**Exercise**:
When the string "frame" occurs in a line of the listing below, return that line.

........

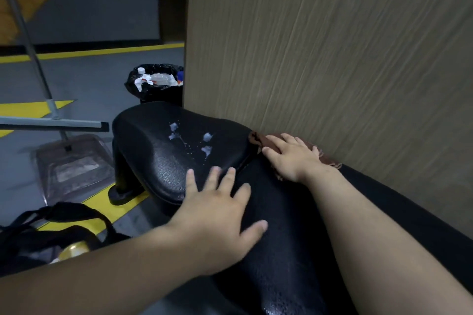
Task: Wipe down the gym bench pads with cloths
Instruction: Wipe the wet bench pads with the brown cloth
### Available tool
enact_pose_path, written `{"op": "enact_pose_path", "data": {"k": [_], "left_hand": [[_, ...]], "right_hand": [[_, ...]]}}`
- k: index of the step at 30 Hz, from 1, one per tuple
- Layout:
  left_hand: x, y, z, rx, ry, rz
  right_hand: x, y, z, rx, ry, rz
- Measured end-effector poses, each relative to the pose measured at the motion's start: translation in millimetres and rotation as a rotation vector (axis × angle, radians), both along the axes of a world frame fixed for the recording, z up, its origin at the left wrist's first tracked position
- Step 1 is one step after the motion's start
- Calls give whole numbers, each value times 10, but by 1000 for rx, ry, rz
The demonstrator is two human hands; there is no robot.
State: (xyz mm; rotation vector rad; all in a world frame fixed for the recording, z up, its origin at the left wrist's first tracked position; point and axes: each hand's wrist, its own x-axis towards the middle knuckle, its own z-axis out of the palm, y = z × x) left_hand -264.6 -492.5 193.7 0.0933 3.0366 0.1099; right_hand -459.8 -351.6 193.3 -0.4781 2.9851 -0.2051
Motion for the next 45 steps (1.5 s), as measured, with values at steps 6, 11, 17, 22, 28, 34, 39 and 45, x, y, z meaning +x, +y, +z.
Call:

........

**Exercise response**:
- Measured end-effector poses, each relative to the pose measured at the motion's start: translation in millimetres and rotation as a rotation vector (axis × angle, radians), both along the axes of a world frame fixed for the recording, z up, its origin at the left wrist's first tracked position
State: (xyz mm; rotation vector rad; all in a world frame fixed for the recording, z up, its origin at the left wrist's first tracked position; point and axes: each hand's wrist, its own x-axis towards the middle knuckle, its own z-axis out of the palm, y = z × x) left_hand -264.6 -492.5 193.7 0.0933 3.0366 0.1099; right_hand -459.8 -351.6 193.3 -0.4781 2.9851 -0.2051

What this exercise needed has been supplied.